Предыдущая страницаОглавлениеСледующая страница

ГЛАВА LVII,
из которой читатель узнает, как помощник Ральфа Никльби приступает к делу и насколько он в нем успевает.

Был теплый, сырой, осенний вечер. В темной каморке под самой крышей жалкой лачуги, стоявшей в конце глухой улицы или, вернее, глухого двора близ Ламбета, сидел один одинешенек человек, с кривым глазом и в таком странном костюме, который можно объяснить или страшной нищетой его владельца или его желанием замаскировать свою личность для каких-нибудь особенных целей. На нем был длиннополый широкий сюртук, в который он мог бы свободно завернуться весь, с головой, не рискуя порвать засаленной старой материи, притом с рукавами чуть не вдвое длиннее рук. В этом оригинальном одеянии и в таком странном, пользующемся сомнительною репутацией, месте, не имевшем ничего общого с родом занятий и привычной обстановкой мистера Сквирса, сама мистрисс Сквирс, пожалуй, с трудом бы узнала своего главу и повелителя, несмотря на всю проницательность этой почтенной леди и её нежную привязанность к мужу. А между тем это был именно мистер Сквирс. Он казался сильно не в духе, несмотря на то, что черпал некоторое утешение из бутылки темного стекла, стоявшей на столе у него под рукой. Взгляд, которым он окидывал комнату, выражал вместе с глубоким отвращением к окружавшей его обстановке, воспоминание и сожаление о других местах и лицах.

Действительно, ни комната, по которой с грустью блуждал взор мистера Сквирса, ни узкий переулок, куда мог бы проникнуть этот взор, если бы мистер Сквирс потрудился подойти к окну, не представляли из себя ничего привлекательного. Чердак, на котором он помещался, был грязен и почти пуст; кровать и кое-какая необходимая мебель были ветхи и крайне невзрачны; улица - темна и пустынна. Так как это была улица с одним выходом, то по ней и всегда-то бродили лишь немногие обыватели; теперь же, когда погода не только не благоприятствовала прогулке, а, напротив, была именно такова, что, как говорится, добрый хозяин не выгнал бы собаки на двор, - единственными признаками жизни в этом месте и в этот час был тусклый свет, пробивавшийся кое-где сквозь закоптелые стекла, однообразный шум дождя, да нарушавший кое-где тишину стук затворявшейся двери.

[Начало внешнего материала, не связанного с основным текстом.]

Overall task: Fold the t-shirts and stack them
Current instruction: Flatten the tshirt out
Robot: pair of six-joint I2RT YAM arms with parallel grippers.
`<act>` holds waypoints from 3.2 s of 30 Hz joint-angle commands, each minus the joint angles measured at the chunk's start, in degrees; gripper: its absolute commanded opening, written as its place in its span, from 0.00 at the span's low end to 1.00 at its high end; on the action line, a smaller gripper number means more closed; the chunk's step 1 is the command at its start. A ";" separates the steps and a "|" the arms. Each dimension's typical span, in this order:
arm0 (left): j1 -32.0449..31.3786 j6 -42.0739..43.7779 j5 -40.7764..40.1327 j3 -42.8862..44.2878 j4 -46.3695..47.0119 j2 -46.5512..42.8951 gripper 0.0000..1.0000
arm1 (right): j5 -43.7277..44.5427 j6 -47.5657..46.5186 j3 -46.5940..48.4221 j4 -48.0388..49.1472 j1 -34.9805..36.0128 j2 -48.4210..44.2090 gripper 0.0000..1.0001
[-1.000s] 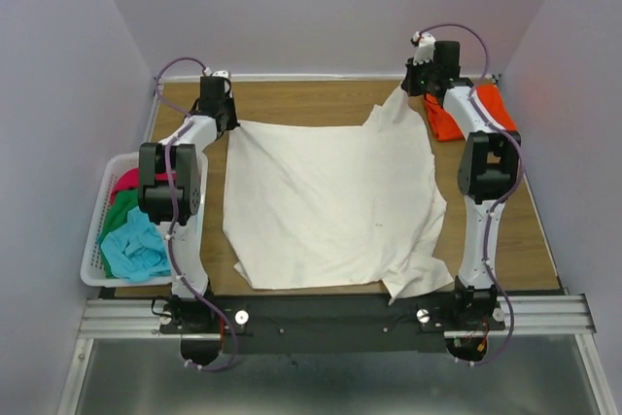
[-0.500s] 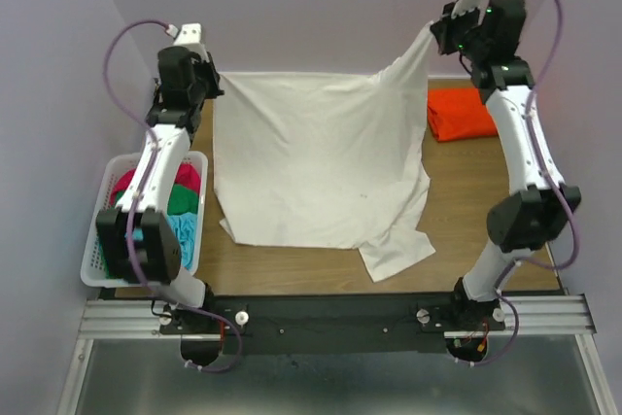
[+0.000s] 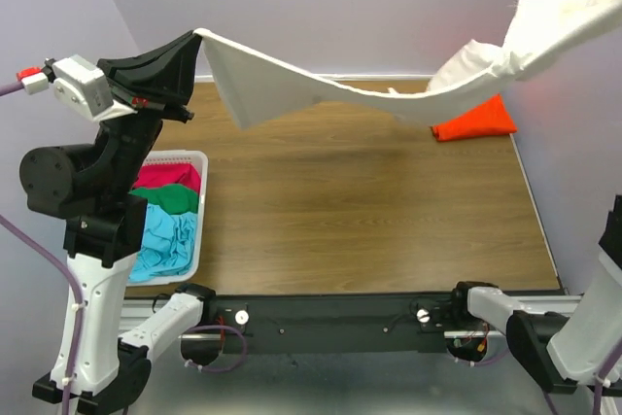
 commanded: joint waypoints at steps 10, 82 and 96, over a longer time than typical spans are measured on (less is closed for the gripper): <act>-0.49 4.26 -6.55 -9.97 -2.01 -5.09 0.00 | 2.36 0.07 -2.61 -2.21 -1.35 7.09 0.01; 11.64 -1.63 -0.13 -16.03 5.53 -11.33 0.00 | 0.25 -3.80 -0.81 -3.62 -0.47 5.34 0.01; 11.90 -1.71 -12.62 -32.70 11.71 29.50 0.00 | -15.49 8.06 -35.32 19.30 -0.47 31.45 0.02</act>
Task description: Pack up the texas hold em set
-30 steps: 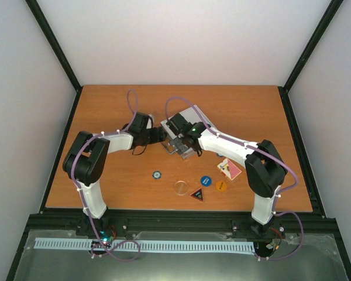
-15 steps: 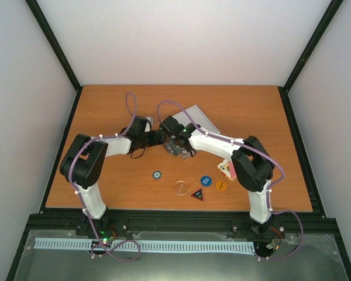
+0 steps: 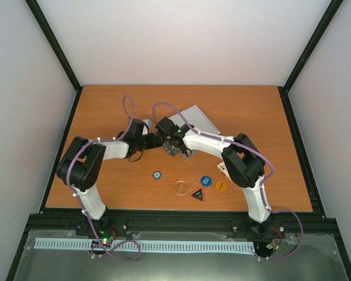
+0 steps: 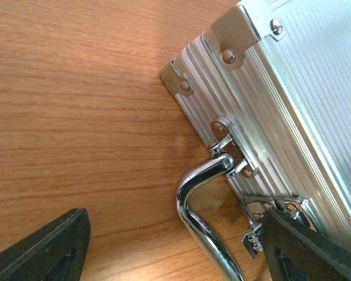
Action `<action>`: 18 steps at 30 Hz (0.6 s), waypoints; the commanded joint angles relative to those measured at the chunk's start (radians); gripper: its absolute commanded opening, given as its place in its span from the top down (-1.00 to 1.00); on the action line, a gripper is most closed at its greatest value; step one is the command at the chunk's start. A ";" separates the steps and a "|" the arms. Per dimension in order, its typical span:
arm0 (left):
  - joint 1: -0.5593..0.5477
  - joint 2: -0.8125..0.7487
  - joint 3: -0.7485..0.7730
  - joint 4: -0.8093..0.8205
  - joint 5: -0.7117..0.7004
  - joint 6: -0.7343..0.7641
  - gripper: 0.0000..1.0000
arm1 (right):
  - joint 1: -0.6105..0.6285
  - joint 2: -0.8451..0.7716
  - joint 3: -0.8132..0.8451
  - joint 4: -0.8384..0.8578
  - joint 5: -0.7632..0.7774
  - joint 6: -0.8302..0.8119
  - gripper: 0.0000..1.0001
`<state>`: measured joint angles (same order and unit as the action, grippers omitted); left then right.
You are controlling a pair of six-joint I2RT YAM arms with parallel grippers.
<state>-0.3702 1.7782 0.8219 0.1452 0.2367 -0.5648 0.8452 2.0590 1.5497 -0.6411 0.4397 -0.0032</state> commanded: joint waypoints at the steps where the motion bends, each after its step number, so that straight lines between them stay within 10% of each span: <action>1: 0.008 0.113 -0.071 -0.161 0.001 -0.031 -0.66 | 0.012 0.035 0.030 0.038 0.052 -0.003 -0.92; 18: 0.031 0.121 -0.101 -0.128 0.029 -0.030 -0.66 | 0.012 -0.045 0.006 0.099 0.363 -0.001 -0.94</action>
<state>-0.3477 1.8042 0.8001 0.2489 0.2810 -0.5652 0.8585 2.0842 1.5616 -0.5976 0.6693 0.0032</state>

Мистер Сквирс продолжал меланхолически оглядывать комнату, прислушиваясь к монотонному шуму, доходившему с улицы, разнообразившемуся лишь шуршанием его собственного долгополого сюртука, когда он протягивал руку к бутылке и затем подносил стакан к губам. Вероятно, мистер Сквирс долго бы еще просидел таким образом, если бы сгустившаяся мало-по-малу темнота не напомнила ему, что пора снять со свечи. Несколько развлеченный этим занятием, он поднял к потолку свой единственный глаз и, разглядывая фантастические узоры, выведенные на нем сыростью и дождем, проникавшим с крыши, произнес следующий монолог:

-- Ну и дела, нечего сказать, чорт бы их побрал! Сколько уже времени, по крайней мере, недель шесть я подстерегаю эту ведьму, эту воровку (мистер Сквирс не без запинки выговорил последний эпитет), а между тем в Дотбойс-Голле, может быть, творится чорт знает что. Ничего не может быть хуже, как попасться в лапы к этой старой лисе - Никкльби. С ним никогда не знаешь, как быть: заработаешь грош, а потеряешь, того и гляди, целый фунт.

Эти финансовые соображения напомнили мистеру Сквирсу, что в данном случае дело шло о целой сотне фунтов, которую он мог нажить. Морщины на его челе мигом разгладились, и он весело осушил свой стакан.

-- Я никогда не видел, - продолжал мистер Сквирс свои размышления вслух, - никогда не знавал такой тонкой бестии, как этот Никкльби. Попробуй-ка его раскусить, как бы не так! А сам всякого видит насквозь. Как говорится, прошел огонь, воду и медные трубы. Стоило посмотреть, как он изловчался и изворачивался, на какие пускался проделки и ухищрения, чего, чего только не делал, чтобы разнюхать место, где обретается прелестнейшая мистрисс Пег и тем очистить дорогу для моих действий. Ни дать, ни взять ползучий змей, аспид да и только, и глаза-то у него и рожа, как у аспида, прости, Господи! Вот кто бы наделал дел, кабы был заодно с нами. Впрочем, что я, арена нашей деятельности для него слишком тесна: его гений сокрушил бы стены железной темницы, преодолел бы все препятствия, разрушил бы все на своем пути и воздвиг бы себе памятник... Однако, довольно! Я еще обдумаю эту речь и окончу при более удобном случае.

Оборвав таким образом нить своих размышлений, мистер Сквирс снова налил и опорожнил стакан, затем извлек из кармана засаленное письмо и принялся читать его вслух с видом человека, которому в совершенстве было известно содержание этого документа, но который хочет воскресить его в своей памяти за неимением лучшого развлечения.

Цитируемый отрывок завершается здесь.